Please restate exactly what appears in the records below from the first line to the line where "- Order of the" is, that line included.

Extracted records:
--------

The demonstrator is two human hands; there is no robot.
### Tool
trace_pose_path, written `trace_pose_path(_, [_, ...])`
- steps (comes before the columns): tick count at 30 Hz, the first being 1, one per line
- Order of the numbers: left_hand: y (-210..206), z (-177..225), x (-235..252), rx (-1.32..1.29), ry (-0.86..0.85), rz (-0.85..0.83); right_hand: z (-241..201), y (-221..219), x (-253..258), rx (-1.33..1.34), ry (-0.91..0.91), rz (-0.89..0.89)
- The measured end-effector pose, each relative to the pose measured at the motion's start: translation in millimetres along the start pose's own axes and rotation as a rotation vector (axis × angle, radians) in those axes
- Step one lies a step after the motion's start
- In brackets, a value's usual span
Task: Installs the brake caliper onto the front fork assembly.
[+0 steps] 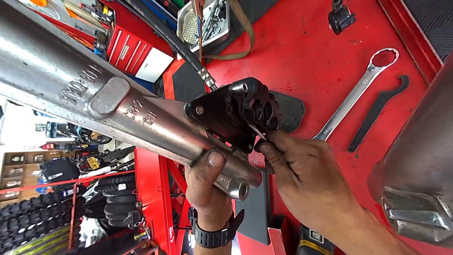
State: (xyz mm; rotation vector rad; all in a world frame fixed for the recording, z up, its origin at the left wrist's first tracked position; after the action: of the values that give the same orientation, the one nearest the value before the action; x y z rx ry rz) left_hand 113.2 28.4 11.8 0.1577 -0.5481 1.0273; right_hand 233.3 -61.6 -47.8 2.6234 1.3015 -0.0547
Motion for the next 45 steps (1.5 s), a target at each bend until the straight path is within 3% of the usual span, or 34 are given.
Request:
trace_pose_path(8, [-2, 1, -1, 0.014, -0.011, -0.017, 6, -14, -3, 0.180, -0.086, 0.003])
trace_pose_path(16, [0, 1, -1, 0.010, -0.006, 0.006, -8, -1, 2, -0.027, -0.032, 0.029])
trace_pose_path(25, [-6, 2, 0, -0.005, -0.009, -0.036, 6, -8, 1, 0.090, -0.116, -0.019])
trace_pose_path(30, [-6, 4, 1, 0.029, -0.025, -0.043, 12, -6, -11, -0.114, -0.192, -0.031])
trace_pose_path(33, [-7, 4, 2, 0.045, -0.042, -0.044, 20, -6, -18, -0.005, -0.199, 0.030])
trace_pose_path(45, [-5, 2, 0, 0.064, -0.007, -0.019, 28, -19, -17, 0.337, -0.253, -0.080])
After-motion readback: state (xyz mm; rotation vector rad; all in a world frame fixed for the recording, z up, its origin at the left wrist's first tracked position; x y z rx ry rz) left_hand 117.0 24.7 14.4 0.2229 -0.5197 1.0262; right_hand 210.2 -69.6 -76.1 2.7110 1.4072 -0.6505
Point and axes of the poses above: each hand's wrist, its own x-axis towards the middle knuckle, its own y-axis out of the back of the hand, z = x × y, the point moved 9 cm from there along x, towards the middle knuckle, and after that the axes turned 14 degrees about -y, right-handed, at the moved point
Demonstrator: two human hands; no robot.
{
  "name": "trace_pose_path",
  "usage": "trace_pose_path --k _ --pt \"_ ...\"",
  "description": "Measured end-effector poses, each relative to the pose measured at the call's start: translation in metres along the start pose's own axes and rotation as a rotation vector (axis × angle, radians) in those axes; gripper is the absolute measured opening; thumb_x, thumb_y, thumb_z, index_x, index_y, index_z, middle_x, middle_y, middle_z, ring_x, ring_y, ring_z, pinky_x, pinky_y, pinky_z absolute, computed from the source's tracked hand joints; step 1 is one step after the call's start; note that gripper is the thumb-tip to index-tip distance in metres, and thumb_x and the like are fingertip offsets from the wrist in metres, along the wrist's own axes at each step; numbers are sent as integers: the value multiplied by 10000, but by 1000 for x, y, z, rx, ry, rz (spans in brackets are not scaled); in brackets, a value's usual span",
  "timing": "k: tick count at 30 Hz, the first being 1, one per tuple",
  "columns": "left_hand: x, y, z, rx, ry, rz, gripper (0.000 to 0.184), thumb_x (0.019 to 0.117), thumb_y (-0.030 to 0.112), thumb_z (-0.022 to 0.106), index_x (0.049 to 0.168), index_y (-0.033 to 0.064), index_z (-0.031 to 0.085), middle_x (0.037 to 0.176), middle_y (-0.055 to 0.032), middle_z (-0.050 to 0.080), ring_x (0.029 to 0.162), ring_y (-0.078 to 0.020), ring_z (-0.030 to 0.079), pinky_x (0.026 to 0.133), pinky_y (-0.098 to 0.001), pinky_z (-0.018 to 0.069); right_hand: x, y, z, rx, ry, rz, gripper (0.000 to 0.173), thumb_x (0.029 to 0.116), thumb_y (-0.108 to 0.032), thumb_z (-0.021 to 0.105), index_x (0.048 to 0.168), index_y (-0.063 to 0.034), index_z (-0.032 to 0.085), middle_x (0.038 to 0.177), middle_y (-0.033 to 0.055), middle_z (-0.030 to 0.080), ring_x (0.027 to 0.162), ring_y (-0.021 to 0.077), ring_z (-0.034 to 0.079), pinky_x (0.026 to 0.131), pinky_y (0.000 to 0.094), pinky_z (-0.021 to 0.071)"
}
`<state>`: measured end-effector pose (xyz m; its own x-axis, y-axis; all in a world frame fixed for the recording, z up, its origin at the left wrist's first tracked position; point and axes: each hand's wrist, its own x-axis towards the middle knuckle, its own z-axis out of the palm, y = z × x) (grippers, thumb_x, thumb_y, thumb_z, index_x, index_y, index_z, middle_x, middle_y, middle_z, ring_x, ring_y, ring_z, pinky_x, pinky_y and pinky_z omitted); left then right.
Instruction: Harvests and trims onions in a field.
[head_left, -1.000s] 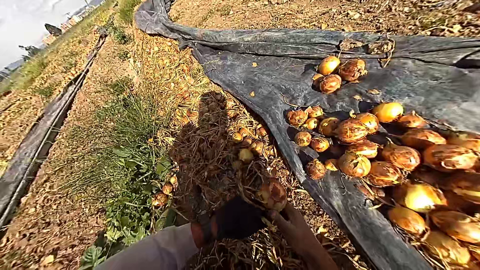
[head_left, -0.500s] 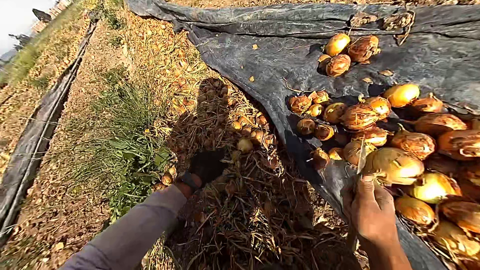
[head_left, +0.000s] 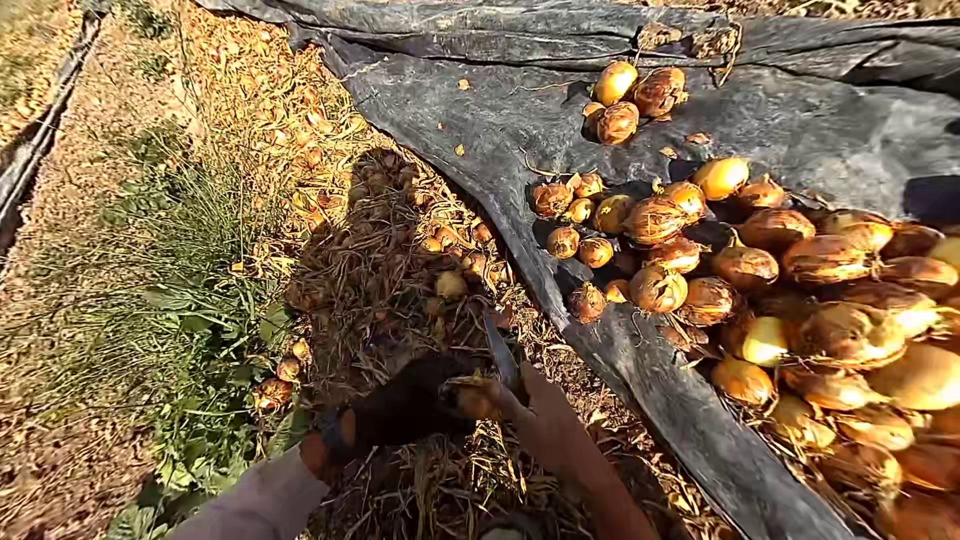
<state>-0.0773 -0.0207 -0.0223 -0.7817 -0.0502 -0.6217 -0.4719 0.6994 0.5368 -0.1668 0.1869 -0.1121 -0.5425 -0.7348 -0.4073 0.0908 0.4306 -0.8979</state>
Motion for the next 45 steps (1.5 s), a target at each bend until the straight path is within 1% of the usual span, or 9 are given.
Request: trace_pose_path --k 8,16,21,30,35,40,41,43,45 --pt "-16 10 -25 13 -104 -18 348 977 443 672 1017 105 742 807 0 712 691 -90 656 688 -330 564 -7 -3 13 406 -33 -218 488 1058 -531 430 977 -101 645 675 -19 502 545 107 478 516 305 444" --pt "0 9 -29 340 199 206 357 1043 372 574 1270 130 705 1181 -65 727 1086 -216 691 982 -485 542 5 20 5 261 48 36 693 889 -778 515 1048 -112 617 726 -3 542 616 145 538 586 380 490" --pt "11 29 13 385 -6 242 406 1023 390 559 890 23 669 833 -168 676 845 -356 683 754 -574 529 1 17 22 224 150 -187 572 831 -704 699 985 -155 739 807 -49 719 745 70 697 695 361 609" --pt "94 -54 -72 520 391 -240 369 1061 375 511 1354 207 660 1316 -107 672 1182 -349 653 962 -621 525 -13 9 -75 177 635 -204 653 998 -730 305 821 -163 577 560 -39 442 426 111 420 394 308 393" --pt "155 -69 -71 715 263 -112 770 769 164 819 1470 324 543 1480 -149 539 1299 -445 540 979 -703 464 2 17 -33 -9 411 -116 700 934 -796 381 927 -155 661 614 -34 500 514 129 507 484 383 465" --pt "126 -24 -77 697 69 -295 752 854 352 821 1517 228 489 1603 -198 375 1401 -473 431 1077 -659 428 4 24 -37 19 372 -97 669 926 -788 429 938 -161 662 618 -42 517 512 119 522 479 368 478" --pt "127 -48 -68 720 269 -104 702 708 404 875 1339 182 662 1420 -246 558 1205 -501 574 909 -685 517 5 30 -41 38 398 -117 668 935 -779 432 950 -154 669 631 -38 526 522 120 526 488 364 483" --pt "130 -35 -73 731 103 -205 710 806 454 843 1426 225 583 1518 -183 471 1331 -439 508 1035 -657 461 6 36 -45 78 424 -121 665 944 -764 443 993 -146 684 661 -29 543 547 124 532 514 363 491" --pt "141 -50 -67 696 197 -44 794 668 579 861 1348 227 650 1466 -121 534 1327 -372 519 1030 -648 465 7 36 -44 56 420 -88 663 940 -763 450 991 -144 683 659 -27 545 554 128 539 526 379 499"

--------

Answer section:
The demonstrator is two human hands; there is no robot.
### Tool
trace_pose_path, written `trace_pose_path(_, [_, ...])`
- steps (comes before the columns): tick count at 30 Hz, the first being 1, one per line
- Order of the numbers: left_hand: y (-210..206), z (-177..225), x (-235..252), rx (-1.32..1.29), ry (-0.86..0.85), rz (-0.85..0.83); right_hand: z (-241..201), y (-221..219), x (-253..258), rx (-1.33..1.34), ry (-0.91..0.91), rz (-0.89..0.89)

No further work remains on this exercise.